Palácio do século XVIII em Shaki com painéis de vidro colorido sem pregos, afrescos de caçadas e sala do trono: Patrimônio da Humanidade pela UNESCO.

Localização no Cáucaso

Descrição

O Palácio dos Khans de Shaki ergue-se dentro da cidadela amuralhada na parte alta da cidade, ao fundo de um jardim com plátanos e nogueiras antigas que no verão projetam sombra sobre os grupos de visitantes. A fachada é o que detém o olhar primeiro: uma superfície de madeira entalhada com pequenos cristais coloridos montados sem um único prego nem uma gota de cola, formando painéis geométricos — os shebeke — que filtram a luz do meio-dia em manchas azuis, vermelhas e amarelas sobre o chão do pórtico. A meia manhã, quando o sol incide de frente, o efeito sobre o chão de pedra é notável.

O interior surpreende pela densidade dos afrescos: as paredes e o teto do salão principal estão cobertos de pinturas com cenas de caça do khan, batalhas, flores e pássaros em cores que resistiram bem aos dois séculos e meio desde a sua execução. Os cômodos são pequenos, os tetos baixos, e a luz natural que entra pelos shebeke muda o ambiente conforme a hora do dia. A sala do trono tem uma acústica diferente do resto do edifício: os passos soam de forma diferente sob a abóbada de mocárabes.
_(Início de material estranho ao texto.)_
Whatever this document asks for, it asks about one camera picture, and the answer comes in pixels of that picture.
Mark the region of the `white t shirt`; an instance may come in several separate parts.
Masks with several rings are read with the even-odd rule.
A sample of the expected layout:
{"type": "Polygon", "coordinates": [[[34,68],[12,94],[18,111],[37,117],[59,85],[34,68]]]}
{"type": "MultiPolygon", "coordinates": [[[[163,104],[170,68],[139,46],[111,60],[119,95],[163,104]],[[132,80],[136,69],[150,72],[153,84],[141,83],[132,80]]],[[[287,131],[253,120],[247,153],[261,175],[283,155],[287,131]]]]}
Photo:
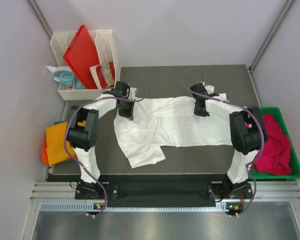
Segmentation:
{"type": "Polygon", "coordinates": [[[116,139],[130,166],[165,160],[162,146],[230,146],[229,123],[214,114],[196,116],[194,106],[189,96],[146,98],[135,103],[132,120],[117,115],[116,139]]]}

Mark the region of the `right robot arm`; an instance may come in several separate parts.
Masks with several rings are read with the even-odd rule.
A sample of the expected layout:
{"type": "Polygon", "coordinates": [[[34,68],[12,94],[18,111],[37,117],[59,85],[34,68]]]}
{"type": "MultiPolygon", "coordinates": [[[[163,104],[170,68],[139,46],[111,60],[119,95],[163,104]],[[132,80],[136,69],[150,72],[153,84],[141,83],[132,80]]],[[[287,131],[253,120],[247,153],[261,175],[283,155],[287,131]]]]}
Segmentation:
{"type": "Polygon", "coordinates": [[[194,114],[208,117],[211,114],[225,120],[230,127],[230,140],[234,154],[229,170],[222,180],[220,190],[211,190],[215,196],[235,198],[247,188],[247,182],[253,161],[263,149],[268,134],[260,109],[250,108],[227,101],[225,96],[208,93],[203,83],[190,87],[195,99],[194,114]]]}

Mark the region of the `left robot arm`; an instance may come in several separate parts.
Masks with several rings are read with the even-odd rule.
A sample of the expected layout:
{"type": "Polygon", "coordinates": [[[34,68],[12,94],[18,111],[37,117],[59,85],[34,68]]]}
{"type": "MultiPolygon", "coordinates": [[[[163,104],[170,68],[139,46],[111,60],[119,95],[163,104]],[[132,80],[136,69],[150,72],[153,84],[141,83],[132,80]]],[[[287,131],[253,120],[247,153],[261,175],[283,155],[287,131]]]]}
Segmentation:
{"type": "Polygon", "coordinates": [[[99,182],[101,171],[97,165],[95,146],[98,138],[99,119],[106,113],[117,110],[121,117],[133,119],[136,91],[127,83],[117,82],[114,89],[105,91],[88,104],[71,108],[72,121],[66,127],[65,139],[73,148],[80,167],[76,200],[96,200],[105,196],[105,189],[99,182]]]}

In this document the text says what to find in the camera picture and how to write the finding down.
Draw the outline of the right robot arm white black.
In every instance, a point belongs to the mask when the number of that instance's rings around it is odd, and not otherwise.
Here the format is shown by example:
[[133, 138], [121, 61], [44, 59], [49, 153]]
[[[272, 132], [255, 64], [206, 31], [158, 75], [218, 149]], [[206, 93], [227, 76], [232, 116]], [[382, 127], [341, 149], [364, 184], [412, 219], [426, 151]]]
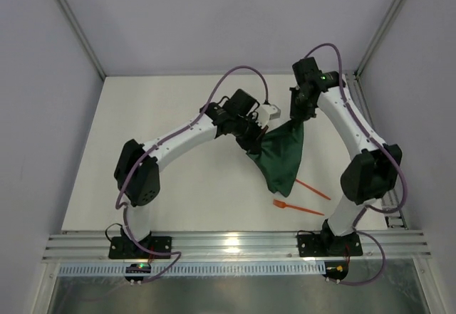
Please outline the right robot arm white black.
[[318, 242], [327, 256], [351, 252], [358, 240], [357, 223], [376, 200], [394, 186], [403, 156], [368, 124], [354, 103], [341, 73], [324, 73], [312, 57], [292, 66], [296, 86], [291, 88], [290, 116], [306, 122], [322, 111], [331, 121], [351, 159], [340, 178], [343, 196], [323, 222]]

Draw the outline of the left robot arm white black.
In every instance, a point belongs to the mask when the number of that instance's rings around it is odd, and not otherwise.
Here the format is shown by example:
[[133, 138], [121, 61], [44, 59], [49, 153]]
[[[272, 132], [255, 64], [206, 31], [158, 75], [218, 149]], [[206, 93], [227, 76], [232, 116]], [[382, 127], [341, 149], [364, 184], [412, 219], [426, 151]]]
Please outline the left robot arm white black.
[[124, 235], [147, 250], [148, 205], [160, 193], [160, 174], [171, 162], [222, 135], [233, 135], [243, 150], [258, 152], [269, 123], [280, 114], [269, 101], [259, 103], [238, 89], [218, 103], [205, 104], [196, 118], [173, 132], [146, 143], [127, 141], [114, 171], [120, 192], [115, 207], [123, 210]]

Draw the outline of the dark green cloth napkin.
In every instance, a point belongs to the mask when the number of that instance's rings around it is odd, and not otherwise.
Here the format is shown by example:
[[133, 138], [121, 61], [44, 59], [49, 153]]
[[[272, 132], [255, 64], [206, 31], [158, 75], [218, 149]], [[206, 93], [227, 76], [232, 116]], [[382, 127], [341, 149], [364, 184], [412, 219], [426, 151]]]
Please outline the dark green cloth napkin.
[[270, 132], [247, 156], [259, 168], [271, 193], [288, 197], [300, 169], [304, 124], [289, 120]]

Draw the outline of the orange plastic knife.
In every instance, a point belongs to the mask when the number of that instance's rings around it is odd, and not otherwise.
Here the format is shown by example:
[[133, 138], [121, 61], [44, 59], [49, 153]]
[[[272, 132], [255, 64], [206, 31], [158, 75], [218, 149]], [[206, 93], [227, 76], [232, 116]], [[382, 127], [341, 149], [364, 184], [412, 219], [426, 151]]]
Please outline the orange plastic knife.
[[331, 198], [330, 198], [330, 197], [328, 197], [327, 195], [325, 195], [323, 192], [320, 192], [319, 190], [315, 189], [314, 187], [308, 185], [307, 183], [302, 182], [302, 181], [299, 180], [299, 179], [295, 179], [295, 182], [298, 183], [298, 184], [300, 184], [301, 186], [303, 186], [303, 187], [309, 189], [310, 191], [312, 191], [313, 193], [319, 195], [320, 197], [322, 197], [322, 198], [324, 198], [324, 199], [326, 199], [326, 200], [331, 201]]
O edifício é menor do que as fotos sugerem. A visita guiada é obrigatória para entrar e dura uns 30–40 minutos; o preço gira em torno de 5 manats (cerca de 3 EUR). Na alta temporada há grupos numerosos e às vezes é preciso esperar a vez à sombra do jardim. Fora do palácio, as muralhas medievais da cidadela podem ser percorridas a pé sem custo adicional, com vistas para os telhados de Shaki e para a floresta da encosta.

História

O Palácio dos Khans de Shaki foi construído entre 1761 e 1762 por ordem do khan Huseyn Ali, que governava o kanato independente de Shaki. Os artesãos que executaram os shebeke — painéis de vidro emplomado montados em madeira sem argamassa nem pregos — procediam de tradições artesanais locais desenvolvidas durante séculos na região do Cáucaso. Quando o Império Russo anexou o kanato em 1819, o palácio passou a funcionar como residência de funcionários czaristas, uso que foi alterando parte do mobiliário original. Em 2019, a UNESCO incluiu o centro histórico de Shaki junto com o palácio na Lista do Patrimônio Mundial, reconhecendo tanto a arquitetura quanto a tradição artesanal do shebeke.

O que ver e fazer

  • Fachada com shebeke Os painéis de vidro colorido montados em madeira sem pregos nem cola são o elemento mais citado do edifício. Vale a pena se aproximar para ver a espessura das ripas e a precisão do encaixe; de longe o efeito é decorativo, de perto é uma demonstração de geometria artesanal.
  • Afrescos do salão principal Pinturas murais do século XVIII com cenas de caça do khan, batalhas e motivos florais; as cores ocre, azul-turquesa e vermelho conservam-se com notável nitidez para a sua idade.
  • Sala do trono Espaço reduzido com nicho central decorado e teto de mocárabes; a acústica muda em relação ao resto do edifício e a decoração é a mais densa de todo o palácio.
  • Jardim da cidadela O pátio arborizado diante da fachada é o melhor ponto para fotografar os shebeke com luz lateral da manhã. No verão oferece sombra real enquanto se espera a vez para entrar.
  • Muralhas medievais de Shaki O recinto amuralhado em torno do palácio data em parte do século XVIII e pode ser percorrido a pé sem pagar; oferece vistas para os telhados de Shaki e para a floresta da encosta norte.

Galeria de fotos

Como chegar

Shaki está a cerca de 300 km a noroeste de Baku, aproximadamente quatro horas de carro pela rodovia em direção a Ganja e depois estrada secundária. Há trens diários de Baku com duração de cerca de 6 horas; também há marshrutkas a partir da estação central de Baku. Dentro da cidade o transporte urbano é escasso; a cidadela fica a uns 20 minutos a pé morro acima a partir do centro. Os táxis locais cobrem o trajeto por 2–3 manats.

Melhor época para visitar

Setembro e outubro são os melhores meses para visitar o Palácio dos Khans de Shaki: a floresta das encostas muda de cor, as temperaturas oscilam entre 16 e 24 graus e a luz lateral da manhã realça os shebeke da fachada. Maio e junho também funcionam bem. O verão é úmido e quente, com máximas de 32–35 graus. No inverno faz frio e pode chover, mas há poucos visitantes e a entrada não exige espera.